Thirteen tanks. This stark little statistic means that we don't have to waste time listening to claims that wars can now be won by air power alone. Air forces and defense industry will still make the claim, of course, but at the rate of loss being inflicted on the Serbian forces by NATO's massed aerial might -- about five tanks a month -- Milosevic could obviously have gone on resisting well into the 21st century.

So why did he quit when he did? Mainly because by early June, NATO was signaling strongly that it was willing to launch a ground invasion of Kosovo.

Even then, a Serbian leader whose main goal was to keep Kosovo would have gone on fighting. After all, NATO might never really work its nerve up to commit ground troops to combat. If it did, they might get bogged down by a stiff Serbian resistance. And even if NATO troops did drive the Serbian army out of Kosovo in the end, which was clearly the likeliest outcome -- well, how would that outcome be worse for Serbia than the deal Milosevic signed voluntarily early this month?

Milosevic's main goal, despite his nationalist rhetoric, is not hanging onto Kosovo. It is staying in power, and out of jail. A land war would have been too risky for him, for after NATO had lost some hundreds of troops, its war aims would almost certainly have expanded to include the overthrow, arrest, and trial of the man who has put the former Yugoslavia through a decade of misery and carnage: Slobodan Milosevic. So he signed quickly, in the hope of saving himself.

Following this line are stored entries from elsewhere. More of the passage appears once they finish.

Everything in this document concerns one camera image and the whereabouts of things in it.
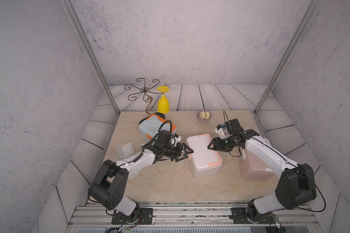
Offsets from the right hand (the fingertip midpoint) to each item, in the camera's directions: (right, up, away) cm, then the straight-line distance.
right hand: (213, 148), depth 84 cm
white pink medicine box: (-6, -6, -6) cm, 10 cm away
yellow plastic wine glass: (-30, +26, +13) cm, 41 cm away
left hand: (-12, -3, -4) cm, 13 cm away
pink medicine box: (+18, -11, -7) cm, 22 cm away
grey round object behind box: (-1, +20, +28) cm, 34 cm away
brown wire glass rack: (-40, +31, +10) cm, 52 cm away

NATO has been very lucky, and the first war that was ever fought almost solely to stop human rights abuses in another country has been won at a low cost to the countries that intervened. But this is part of a much broader movement to bring human rights issues into the center of international law, and if air power is not a magic bullet, then enforcement is back as the key problem.

The NATO powers, in particular, have no stomach for taking casualties on the ground to enforce the new rules they are writing. That's why some senior NATO leaders who knew that an air war alone could not save the Albanian Kosovars went along with that concept anyway last March.

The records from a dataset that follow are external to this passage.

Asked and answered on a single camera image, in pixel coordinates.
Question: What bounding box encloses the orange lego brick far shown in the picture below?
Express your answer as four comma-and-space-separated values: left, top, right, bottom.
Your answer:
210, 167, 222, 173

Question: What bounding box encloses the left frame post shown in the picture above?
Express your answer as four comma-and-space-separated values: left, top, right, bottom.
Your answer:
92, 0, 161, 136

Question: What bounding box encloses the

They hoped that the logic of war would eventually force a ground invasion of Kosovo onto the agenda -- but that would only happen if there actually was a war going on, and in early March the choice was an air war, or no war at all. They gambled on Milosevic folding to avoid a ground war, and they were lucky. But you cannot count on a Milosevic every time, so who does the dirty job of enforcement on the ground when it is necessary?

NATO countries in Europe are even less likely to volunteer now that they know the promises of the air warriors are hollow. Nigeria is wearying of the thankless role of enforcing ethnic peace in West Africa, and Uganda is staggering under the weight of the task in Central Africa. There's not even a plausible candidate for the job in Asia -- and the United States is definitely not interested in being the world's policeman if the price in money and lives is high.

So what future can there really be for this new principle that grave human rights abuses cancel the protection of sovereignty and permit international intervention in a country's internal affairs? If we had to fight a war every couple of years to enforce it, no future at all. But the way good laws succeed in the real world is by commanding the respect of most people and deterring most potential law-breakers, not by constant shoot- outs.

Consider the United Nations rules that guarantee the sovereignty and the borders of every member state. Only five years after its founding, the UN authorized a large war in 1950 (a "police action", technically) to enforce those rules against the North Korean invaders of South Korea. Then it didn't authorize another such operation for 40 years, until Iraq invaded Kuwait in 1990. It didn't have to, because by and large the laws were respected.

Kosovo could be a precedent for international human rights law as powerful as Korea was for sovereignty law. It may not be necessary to fight more wars like it in order to have a huge deterrent effect on other would-be genocidal regimes -- especially if Milosevic and his henchmen wind up facing an international tribunal for their crimes.

In that case, something very important will have been accomplished in Kosovo despite all the tragic blunders.